# Filtration for 180 gallon front tank



## mrcorey20 (Dec 20, 2010)

im currently running a rena XP4 only on my 180gal tank .. what else should I be running to efficiently and clearer water? what do you guys suggest powerheads, alternate filters. etc?????


----------



## fmueller (Jan 11, 2004)

For a tank that size ideally you want to build a sump. Check out my site to get some ideas how I set up the filtration for my 240G. I am notoriously cheap, so none of the stuff I use is expensive, but I spend quite a while tinkering around with it to get it just like I wanted. I also spend considerable time writing about it, so other people could benefit from any stupid mistakes I made 

If you don't want to bother with a sump, two Eheim 2260 or equivalent filters from other manufacturers would filter a 180G handsomely. They'll be more expensive than a sump though.


----------



## mrcorey20 (Dec 20, 2010)

Thanks frank I have been reading over a few of your recent post and im intrigued by your knowledge. *** been keeping cichlids since i was 10 (27 now) so im fairly knowledgeable about them as well but i dont know every single thing.. 5 tanks in a loft and counting


----------



## fmueller (Jan 11, 2004)

mrcorey20 said:


> Thanks frank I have been reading over a few of your recent post and im intrigued by your knowledge. I've been keeping cichlids since i was 10 (27 now) so im fairly knowledgeable about them as well but i don't know every single thing.. 5 tanks in a loft and counting


I've also been keeping cichlids since I was 10, but I am 44 now. I didn't keep cichlids during the entire time though, and when I joined CF in 2004, I am sure some of the mods must have dreaded getting another PM from me. 
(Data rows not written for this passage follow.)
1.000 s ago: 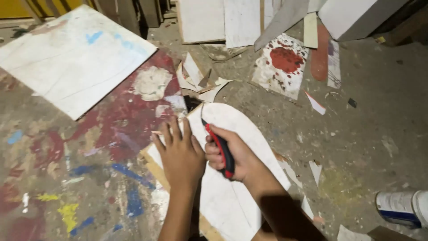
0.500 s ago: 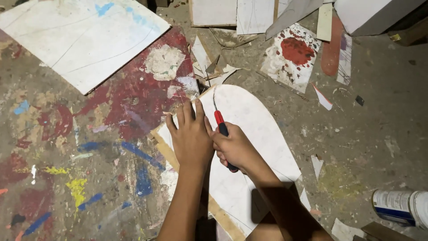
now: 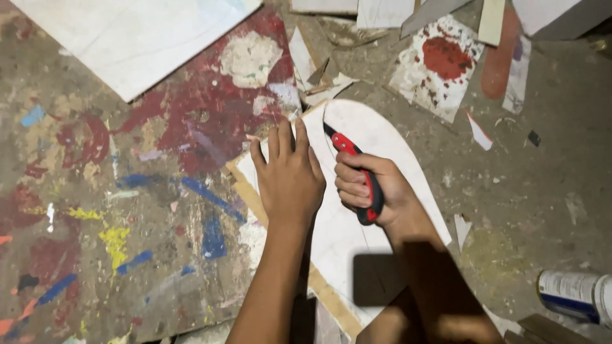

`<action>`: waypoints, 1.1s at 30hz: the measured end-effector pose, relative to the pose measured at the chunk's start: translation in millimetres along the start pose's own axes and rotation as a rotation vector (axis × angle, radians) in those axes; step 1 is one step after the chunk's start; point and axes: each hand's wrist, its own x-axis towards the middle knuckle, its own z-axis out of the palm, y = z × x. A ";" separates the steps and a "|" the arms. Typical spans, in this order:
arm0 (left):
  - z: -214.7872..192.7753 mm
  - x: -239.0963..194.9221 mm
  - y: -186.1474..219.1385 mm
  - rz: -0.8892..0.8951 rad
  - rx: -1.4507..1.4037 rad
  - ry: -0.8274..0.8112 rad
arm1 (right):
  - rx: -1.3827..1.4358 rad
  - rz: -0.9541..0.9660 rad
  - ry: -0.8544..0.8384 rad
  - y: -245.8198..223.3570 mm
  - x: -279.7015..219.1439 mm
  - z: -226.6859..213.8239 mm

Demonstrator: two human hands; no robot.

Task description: Sawing a curved shape out of a thin wooden board using a hand saw on a workbench.

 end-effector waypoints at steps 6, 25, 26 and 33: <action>7.9 1.1 -2.6 0.012 0.024 0.015 | -0.766 -0.048 0.216 5.8 5.5 30.4; -0.9 5.7 -1.2 0.016 -0.033 0.129 | -0.151 0.026 -0.160 -15.2 17.8 -24.4; 1.6 1.9 -1.6 0.007 -0.031 0.093 | -0.491 0.039 0.032 -23.9 11.9 -14.6; -1.0 -1.7 2.4 -0.034 -0.020 -0.048 | -2.064 -0.144 0.525 -6.0 -4.2 39.3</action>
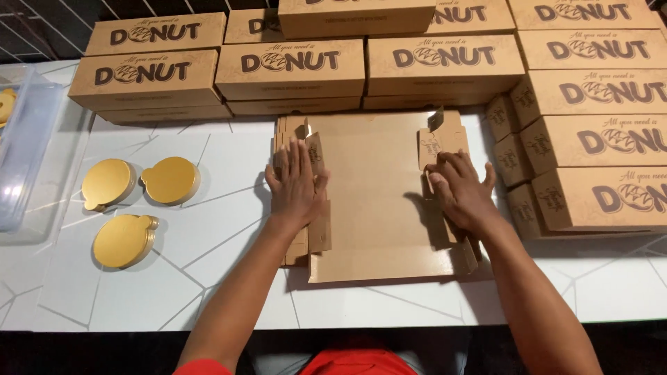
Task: The person assembles a flat cardboard donut box by folding and tucking side flaps, then folding and tucking the top and bottom flaps to form a closed box. The completed box is placed on a stack of similar boxes.
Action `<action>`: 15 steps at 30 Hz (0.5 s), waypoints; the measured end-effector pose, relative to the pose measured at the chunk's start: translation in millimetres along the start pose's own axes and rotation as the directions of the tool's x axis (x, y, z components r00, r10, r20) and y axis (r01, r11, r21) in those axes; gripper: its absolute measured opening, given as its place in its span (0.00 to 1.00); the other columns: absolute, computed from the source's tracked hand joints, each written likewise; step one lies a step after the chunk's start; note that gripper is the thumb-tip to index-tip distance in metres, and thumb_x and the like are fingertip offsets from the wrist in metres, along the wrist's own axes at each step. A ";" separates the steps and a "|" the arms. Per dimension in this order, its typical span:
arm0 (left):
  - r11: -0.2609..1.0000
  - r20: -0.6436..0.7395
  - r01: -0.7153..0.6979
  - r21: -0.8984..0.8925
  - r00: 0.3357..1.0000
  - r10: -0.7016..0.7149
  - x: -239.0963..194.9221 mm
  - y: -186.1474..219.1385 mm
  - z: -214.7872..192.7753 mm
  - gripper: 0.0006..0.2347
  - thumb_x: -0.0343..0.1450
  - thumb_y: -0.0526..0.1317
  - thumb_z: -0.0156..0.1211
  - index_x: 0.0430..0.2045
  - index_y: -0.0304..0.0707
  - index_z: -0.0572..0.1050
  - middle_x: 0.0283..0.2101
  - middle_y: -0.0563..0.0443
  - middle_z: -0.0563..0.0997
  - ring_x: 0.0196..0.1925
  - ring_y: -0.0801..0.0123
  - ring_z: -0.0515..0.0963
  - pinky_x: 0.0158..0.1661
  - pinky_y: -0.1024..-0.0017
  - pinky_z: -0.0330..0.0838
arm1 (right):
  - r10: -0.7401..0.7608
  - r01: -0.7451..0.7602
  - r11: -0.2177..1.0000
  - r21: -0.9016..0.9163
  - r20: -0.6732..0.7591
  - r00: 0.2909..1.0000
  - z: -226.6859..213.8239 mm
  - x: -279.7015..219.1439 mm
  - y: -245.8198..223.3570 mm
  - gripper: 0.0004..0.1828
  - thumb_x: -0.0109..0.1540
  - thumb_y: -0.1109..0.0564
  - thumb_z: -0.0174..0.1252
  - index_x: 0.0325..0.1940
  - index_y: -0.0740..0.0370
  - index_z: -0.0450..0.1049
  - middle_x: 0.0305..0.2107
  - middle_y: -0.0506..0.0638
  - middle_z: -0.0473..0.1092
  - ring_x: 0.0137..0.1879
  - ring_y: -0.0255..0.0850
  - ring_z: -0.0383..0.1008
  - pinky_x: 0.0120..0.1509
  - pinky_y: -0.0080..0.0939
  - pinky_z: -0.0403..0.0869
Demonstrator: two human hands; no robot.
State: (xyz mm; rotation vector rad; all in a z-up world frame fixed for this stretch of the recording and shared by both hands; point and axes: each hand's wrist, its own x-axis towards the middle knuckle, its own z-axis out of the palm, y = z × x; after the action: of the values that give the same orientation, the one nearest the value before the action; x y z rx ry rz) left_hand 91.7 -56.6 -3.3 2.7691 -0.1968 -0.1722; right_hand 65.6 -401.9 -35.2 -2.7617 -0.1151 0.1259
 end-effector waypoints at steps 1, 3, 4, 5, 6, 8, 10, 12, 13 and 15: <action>1.000 0.001 -0.002 0.000 1.000 0.002 13.7 -4.8 3.4 0.34 0.78 0.59 0.18 0.75 0.33 0.38 0.79 0.33 0.36 0.80 0.41 0.37 0.67 0.30 0.31 | 0.002 -0.002 1.000 0.000 0.000 1.000 7.1 16.3 14.3 0.32 0.74 0.30 0.26 0.73 0.39 0.64 0.75 0.49 0.54 0.83 0.57 0.41 0.78 0.78 0.31; 0.994 -0.048 0.055 -0.090 0.997 -0.059 41.0 -14.5 10.1 0.33 0.78 0.60 0.13 0.76 0.37 0.38 0.79 0.36 0.38 0.81 0.45 0.37 0.67 0.32 0.30 | -0.041 0.055 0.998 0.027 -0.388 0.921 21.3 48.4 42.7 0.20 0.76 0.37 0.42 0.54 0.47 0.74 0.38 0.49 0.72 0.52 0.56 0.77 0.61 0.62 0.70; 0.995 -0.047 0.053 -0.090 0.997 -0.057 46.9 -11.9 9.3 0.33 0.78 0.60 0.13 0.76 0.37 0.38 0.79 0.36 0.38 0.81 0.45 0.37 0.67 0.32 0.30 | -0.039 0.053 0.998 0.027 -0.389 0.921 9.1 49.5 23.7 0.20 0.76 0.37 0.42 0.54 0.47 0.74 0.38 0.49 0.72 0.52 0.56 0.77 0.61 0.62 0.70; 0.996 -0.039 0.044 -0.081 0.998 -0.048 53.0 -9.6 8.5 0.33 0.78 0.60 0.14 0.76 0.37 0.39 0.79 0.37 0.40 0.81 0.47 0.38 0.68 0.34 0.30 | 0.014 0.019 0.996 0.086 -0.369 0.929 -2.9 51.0 4.6 0.19 0.76 0.43 0.43 0.65 0.53 0.65 0.51 0.57 0.67 0.61 0.59 0.70 0.67 0.67 0.63; 0.997 -0.031 0.040 -0.072 0.999 -0.042 58.6 -8.5 7.9 0.32 0.79 0.59 0.14 0.76 0.38 0.40 0.79 0.37 0.42 0.81 0.48 0.40 0.68 0.35 0.30 | 0.063 -0.014 0.990 0.144 -0.344 0.937 -14.0 53.3 -15.2 0.25 0.75 0.49 0.43 0.75 0.59 0.56 0.64 0.64 0.63 0.70 0.61 0.64 0.73 0.71 0.57; 1.000 -0.014 0.020 -0.016 1.000 -0.020 66.0 -6.5 14.0 0.30 0.79 0.57 0.15 0.76 0.40 0.41 0.80 0.42 0.41 0.81 0.50 0.38 0.68 0.36 0.31 | 0.076 -0.053 0.993 0.110 -0.217 0.973 -22.1 59.4 -32.4 0.31 0.75 0.43 0.36 0.79 0.59 0.50 0.70 0.63 0.55 0.76 0.62 0.53 0.75 0.72 0.50; 0.999 0.010 0.003 0.038 1.000 -0.003 67.3 -2.7 15.3 0.28 0.80 0.55 0.17 0.76 0.42 0.42 0.80 0.46 0.40 0.81 0.52 0.36 0.69 0.36 0.33 | 0.092 -0.087 0.994 0.070 -0.080 0.993 -21.0 65.5 -38.4 0.37 0.74 0.36 0.29 0.82 0.60 0.43 0.77 0.62 0.47 0.81 0.62 0.41 0.78 0.73 0.43; 0.995 0.018 -0.006 0.100 1.000 0.004 62.3 4.7 12.1 0.27 0.81 0.51 0.20 0.75 0.40 0.48 0.80 0.45 0.43 0.81 0.51 0.37 0.67 0.35 0.33 | 0.116 -0.113 0.984 -0.136 0.019 0.993 -11.5 70.0 -32.5 0.40 0.72 0.30 0.23 0.83 0.51 0.44 0.80 0.49 0.42 0.83 0.54 0.36 0.80 0.69 0.41; 0.995 0.027 -0.002 0.097 1.000 -0.001 63.6 4.8 12.4 0.27 0.81 0.51 0.20 0.75 0.40 0.48 0.80 0.45 0.43 0.81 0.51 0.37 0.67 0.35 0.33 | 0.119 -0.114 0.984 -0.137 0.029 0.993 -12.6 71.7 -33.4 0.40 0.72 0.30 0.23 0.83 0.51 0.44 0.80 0.49 0.42 0.83 0.54 0.36 0.80 0.69 0.41; 0.994 0.010 -0.007 0.112 1.000 0.006 63.0 5.6 11.9 0.25 0.81 0.49 0.22 0.75 0.41 0.50 0.80 0.44 0.44 0.81 0.50 0.38 0.67 0.34 0.34 | 0.152 -0.142 0.979 -0.148 0.055 0.987 -15.6 73.0 -36.2 0.39 0.71 0.31 0.23 0.83 0.46 0.44 0.80 0.45 0.39 0.84 0.52 0.35 0.80 0.68 0.40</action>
State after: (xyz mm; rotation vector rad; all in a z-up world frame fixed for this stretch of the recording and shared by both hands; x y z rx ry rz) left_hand 151.2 -75.9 -18.3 2.8789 -0.2248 -0.1783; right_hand 137.4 -366.9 -12.7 -2.9089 0.0659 0.2572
At any rate, if they were impatient they never showed it, and my tanks would not be set up in the same way they are if it wasn't for all the help I got from those folks. In fact, the initial filtration of my 240G was mimicking the setup of Brad Newton (Featherfinfan) in large parts. In my view being able to share information about the hobby online with other enthusiasts has had the profoundest impact on the hobby itself.
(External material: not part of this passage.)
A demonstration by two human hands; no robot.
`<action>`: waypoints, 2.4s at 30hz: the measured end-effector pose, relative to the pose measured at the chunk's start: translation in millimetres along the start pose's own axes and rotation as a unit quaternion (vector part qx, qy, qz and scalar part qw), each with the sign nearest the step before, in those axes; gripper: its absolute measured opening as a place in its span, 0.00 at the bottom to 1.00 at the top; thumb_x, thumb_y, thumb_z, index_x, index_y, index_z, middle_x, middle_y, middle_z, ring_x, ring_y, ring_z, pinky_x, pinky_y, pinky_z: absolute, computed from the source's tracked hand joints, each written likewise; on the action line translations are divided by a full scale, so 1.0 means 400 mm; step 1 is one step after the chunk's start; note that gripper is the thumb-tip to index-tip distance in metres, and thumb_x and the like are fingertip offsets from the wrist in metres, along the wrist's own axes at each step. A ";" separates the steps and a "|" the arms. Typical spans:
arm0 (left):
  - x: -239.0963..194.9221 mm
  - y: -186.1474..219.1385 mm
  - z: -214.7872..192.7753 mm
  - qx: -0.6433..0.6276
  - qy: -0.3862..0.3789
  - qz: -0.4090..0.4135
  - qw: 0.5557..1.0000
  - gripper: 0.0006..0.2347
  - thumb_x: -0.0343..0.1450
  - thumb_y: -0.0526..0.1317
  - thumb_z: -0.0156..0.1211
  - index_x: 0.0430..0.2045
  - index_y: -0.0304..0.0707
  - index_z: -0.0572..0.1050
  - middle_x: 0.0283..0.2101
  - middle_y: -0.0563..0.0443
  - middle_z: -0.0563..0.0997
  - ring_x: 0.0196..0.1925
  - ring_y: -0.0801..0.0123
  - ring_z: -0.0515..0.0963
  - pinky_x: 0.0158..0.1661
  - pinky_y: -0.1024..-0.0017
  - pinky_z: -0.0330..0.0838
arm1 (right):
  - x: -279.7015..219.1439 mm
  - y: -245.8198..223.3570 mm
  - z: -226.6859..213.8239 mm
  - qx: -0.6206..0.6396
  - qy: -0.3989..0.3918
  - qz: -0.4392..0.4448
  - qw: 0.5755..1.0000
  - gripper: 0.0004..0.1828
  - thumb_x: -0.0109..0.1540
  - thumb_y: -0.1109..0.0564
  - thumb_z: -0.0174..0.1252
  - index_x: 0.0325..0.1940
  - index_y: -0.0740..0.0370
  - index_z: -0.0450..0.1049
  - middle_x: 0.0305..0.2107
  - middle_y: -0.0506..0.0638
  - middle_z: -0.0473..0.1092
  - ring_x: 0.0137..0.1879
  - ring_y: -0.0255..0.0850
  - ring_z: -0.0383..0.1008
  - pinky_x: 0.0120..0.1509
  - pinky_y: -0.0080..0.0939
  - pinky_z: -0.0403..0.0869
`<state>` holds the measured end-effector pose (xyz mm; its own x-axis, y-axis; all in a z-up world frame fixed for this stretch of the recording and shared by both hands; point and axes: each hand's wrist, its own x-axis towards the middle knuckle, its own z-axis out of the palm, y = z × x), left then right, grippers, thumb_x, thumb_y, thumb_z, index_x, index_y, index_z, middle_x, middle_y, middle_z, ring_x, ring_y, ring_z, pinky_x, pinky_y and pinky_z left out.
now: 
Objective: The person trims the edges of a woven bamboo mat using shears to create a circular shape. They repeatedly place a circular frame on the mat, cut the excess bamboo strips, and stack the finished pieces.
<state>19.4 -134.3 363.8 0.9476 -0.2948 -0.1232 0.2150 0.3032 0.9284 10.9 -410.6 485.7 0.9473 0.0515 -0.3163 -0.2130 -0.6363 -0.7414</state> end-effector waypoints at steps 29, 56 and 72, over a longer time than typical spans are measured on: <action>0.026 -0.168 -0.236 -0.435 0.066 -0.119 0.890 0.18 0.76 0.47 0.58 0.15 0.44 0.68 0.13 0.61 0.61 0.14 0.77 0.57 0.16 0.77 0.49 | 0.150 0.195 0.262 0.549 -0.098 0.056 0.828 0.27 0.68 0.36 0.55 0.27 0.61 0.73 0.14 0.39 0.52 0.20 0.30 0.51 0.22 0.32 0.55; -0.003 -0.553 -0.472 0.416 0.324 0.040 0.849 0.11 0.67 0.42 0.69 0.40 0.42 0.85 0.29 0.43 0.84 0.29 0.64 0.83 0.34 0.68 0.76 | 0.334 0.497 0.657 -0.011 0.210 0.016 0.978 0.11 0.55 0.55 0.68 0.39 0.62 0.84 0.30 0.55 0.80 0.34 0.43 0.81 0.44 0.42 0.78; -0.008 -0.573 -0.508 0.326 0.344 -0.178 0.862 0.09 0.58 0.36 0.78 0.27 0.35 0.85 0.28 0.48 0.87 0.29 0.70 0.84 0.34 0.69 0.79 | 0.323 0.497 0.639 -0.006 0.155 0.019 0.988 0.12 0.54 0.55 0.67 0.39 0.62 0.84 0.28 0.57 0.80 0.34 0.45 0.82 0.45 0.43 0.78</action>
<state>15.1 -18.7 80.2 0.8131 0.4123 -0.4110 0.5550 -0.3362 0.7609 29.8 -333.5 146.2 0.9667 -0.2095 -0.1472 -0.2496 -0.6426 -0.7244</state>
I've got three big show tanks around the house (75G, 125G, and 240G), and another five smaller tanks in the laundry (29G, 20G, and 3x10G). That seems to be as much as I can handle.

Best of luck with the 180G. That's a great size tank - lot's of options!


----------



## nodima (Oct 3, 2002)

I have a 180, with a large sump (40gals or so) running through the dual Marineland overflows and powered by a Mag180 running wide open. Even with this, I had to add a couple of powerheads to eliminate some of the pockets where detritus accumulates on the sand.

My preference was not to have them, but unfortunately, I had to resort to using them.

So, I guess I am seconding fmueller's recommendation.


----------



## Ron R. (Oct 21, 2003)

I have a standard 6x2x2 Oceanic 180g tank. I have a 2217 eheim at either end. I use CaribSea aragonite select sand and have about 250 lbs of Texas Holey rock sitting directly on a siliconed acrylic base.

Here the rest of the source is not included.